The thickness/material of the conductor determines current capacity while insulation thickness/material determines voltage rating. Do not multiply the ratings to get some sort of "power rating" -- that is not how cables work.
In other words, you need an appropriate gauge for 50A regardless of the voltage. You then also need the appropriate insulation rating for safety with respect to the voltage.
The reason, since you asked in a comment, is that current is a quantity of electrons over time (1 A = 1 coulomb/second). Voltage is the difference of potential between the voltage source and ground. Thus, you can have a variable voltage at a given current, and by definition the same number of charges pass through the conductor per unit time.
Analogies are never 100%, but water in a pipe is sometimes used to help conceptualize this. Voltage would be akin to the water pressure, while current would be analogous to the flow rate. You can have the same flow rate at different pressures. Higher pressure would require thicker walls while higher flow rates would require a larger diameter pipe.

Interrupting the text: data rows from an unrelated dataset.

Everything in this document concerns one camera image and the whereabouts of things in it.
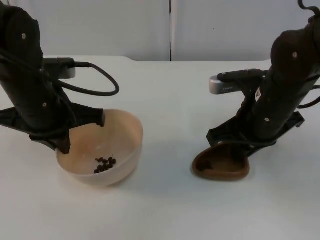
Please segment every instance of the small brown bowl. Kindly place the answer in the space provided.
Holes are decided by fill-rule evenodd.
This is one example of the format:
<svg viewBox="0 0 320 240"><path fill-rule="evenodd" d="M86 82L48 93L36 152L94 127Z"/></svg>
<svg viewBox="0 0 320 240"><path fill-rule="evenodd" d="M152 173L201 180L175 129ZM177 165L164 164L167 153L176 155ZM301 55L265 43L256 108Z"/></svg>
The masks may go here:
<svg viewBox="0 0 320 240"><path fill-rule="evenodd" d="M204 179L235 181L249 174L250 165L238 145L221 143L201 152L194 159L192 170Z"/></svg>

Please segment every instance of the plastic bowl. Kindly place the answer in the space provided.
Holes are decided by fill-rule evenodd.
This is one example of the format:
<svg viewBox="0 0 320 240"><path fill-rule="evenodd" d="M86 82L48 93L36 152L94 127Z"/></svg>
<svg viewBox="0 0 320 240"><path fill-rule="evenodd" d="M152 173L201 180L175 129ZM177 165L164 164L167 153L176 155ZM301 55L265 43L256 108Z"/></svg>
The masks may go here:
<svg viewBox="0 0 320 240"><path fill-rule="evenodd" d="M138 165L143 142L143 126L129 112L105 110L105 124L88 124L70 129L70 152L56 151L59 166L78 181L91 186L108 186L127 177ZM101 163L96 159L113 157L116 164L94 174Z"/></svg>

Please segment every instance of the table surface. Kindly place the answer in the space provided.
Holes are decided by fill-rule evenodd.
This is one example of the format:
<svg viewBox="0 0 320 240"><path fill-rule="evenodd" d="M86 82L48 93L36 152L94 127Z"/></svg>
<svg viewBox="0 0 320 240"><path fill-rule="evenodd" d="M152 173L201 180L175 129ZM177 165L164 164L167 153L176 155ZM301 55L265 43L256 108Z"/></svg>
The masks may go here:
<svg viewBox="0 0 320 240"><path fill-rule="evenodd" d="M135 114L144 127L138 168L112 187L96 189L66 176L54 151L0 127L0 239L6 240L315 240L320 228L318 106L306 122L250 160L247 178L216 182L191 173L209 147L209 129L233 117L240 92L212 95L209 78L270 61L137 62L73 56L118 81L120 93L96 97L66 90L71 101ZM69 83L92 90L112 85L90 69ZM310 93L308 100L319 93ZM0 89L0 108L12 104Z"/></svg>

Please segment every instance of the cable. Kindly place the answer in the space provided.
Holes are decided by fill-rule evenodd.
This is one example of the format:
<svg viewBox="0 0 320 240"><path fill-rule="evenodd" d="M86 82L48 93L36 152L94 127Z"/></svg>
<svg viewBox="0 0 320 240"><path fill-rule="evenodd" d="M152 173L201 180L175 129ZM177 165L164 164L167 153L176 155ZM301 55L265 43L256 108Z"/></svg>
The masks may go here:
<svg viewBox="0 0 320 240"><path fill-rule="evenodd" d="M81 94L92 95L92 96L100 96L100 97L114 96L114 95L118 94L120 91L120 87L119 87L117 81L111 75L109 75L106 71L104 71L103 69L101 69L97 65L94 65L89 62L75 62L73 67L75 67L75 68L93 68L93 69L97 70L99 73L101 73L103 76L105 76L107 79L109 79L111 81L111 83L115 87L114 91L106 91L106 92L92 91L92 90L84 89L81 87L73 86L73 85L70 85L70 84L65 83L63 81L60 81L59 79L55 79L55 78L45 74L45 72L43 72L43 71L38 71L38 70L34 69L34 67L30 66L27 62L17 58L16 56L7 52L4 49L0 48L0 55L4 56L10 62L13 62L14 64L16 64L18 67L20 67L26 71L31 72L33 75L37 76L38 78L47 79L52 84L54 84L58 87L61 87L61 88L68 89L70 91L74 91L74 92L81 93Z"/></svg>
<svg viewBox="0 0 320 240"><path fill-rule="evenodd" d="M312 12L314 12L314 15L315 16L320 16L320 9L317 8L316 6L309 6L309 7L306 7L303 3L303 0L298 0L298 4L299 4L299 7L303 10L311 10Z"/></svg>
<svg viewBox="0 0 320 240"><path fill-rule="evenodd" d="M314 89L320 89L320 85L314 85L311 90L314 90ZM307 104L298 106L298 109L308 109L308 108L311 108L311 107L313 107L314 105L316 105L318 103L320 103L320 97L318 97L316 100L314 100L312 102L309 102Z"/></svg>

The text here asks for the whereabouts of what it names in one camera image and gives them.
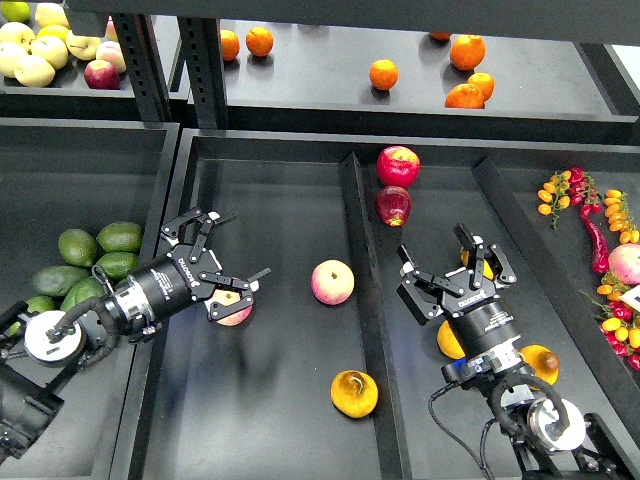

Additional remarks, based on comments:
Voltage Drop & Conductor Cooling
Wires aren't superconductors[citation needed] so you have to think of them as low value resistors. When you do this, it should become obvious that the wire will, like a resistor, dissipate some power and impart a voltage drop. A voltage drop is simply the difference in voltage across a component or wire. If you're familiar with series resistor circuits, then you know each resistor drops voltage proportional to its resistance. The wire does, too.
For a given length, a wire with a larger diameter will have less resistance, and thus a lower voltage drop.
The power law (\$P=I^2R\$) shows that the cable will dissipate some amount of power as heat proportional to the current through it.
A 12 gauge wire has 5.2 mΩ of resistance per meter. A 6 gauge wire has 1.3 mΩ per meter (source). The power (heat) dissipated by a meter of wire carrying 50 A will be 13 watts for the 12 gauge, and 3.25 watts for the 6 gauge.
Heat is generated by the wire has to go somewhere. If it is in a bundle and not air-cooled, the heat will increase the temperature of the wire/bundle.
The temperature rise above ambient, for 50 A through 12 gauge wire in free air, would be about 100 degrees. Comparatively, for 6 gauge wire, it is negligible.
Source
If you had some sort of cooling system to remove the heat from smaller-gauge wire, you could, in fact, use it. But now you've got a whole cooling system to install, maintain, and power!
A final thought, if you need 50 amperes for your experiment at some distance from the power source, you might consider using AC and stepping it up and down in voltage with transformers, just as power transmission lines do. For example if your load is 250 watts, you could supply 50 volts AC at 5 amperes, send that over 22 AWG wire, then step it down in voltage using a 10:1 transformer rated for 50 A on the secondary winding. If you need DC, use a bridge rectifier to convert from AC to DC. These additional items add some cost and complexity, so you'll have to weigh this against the cost and hassle of purchasing and using 6 AWG wire.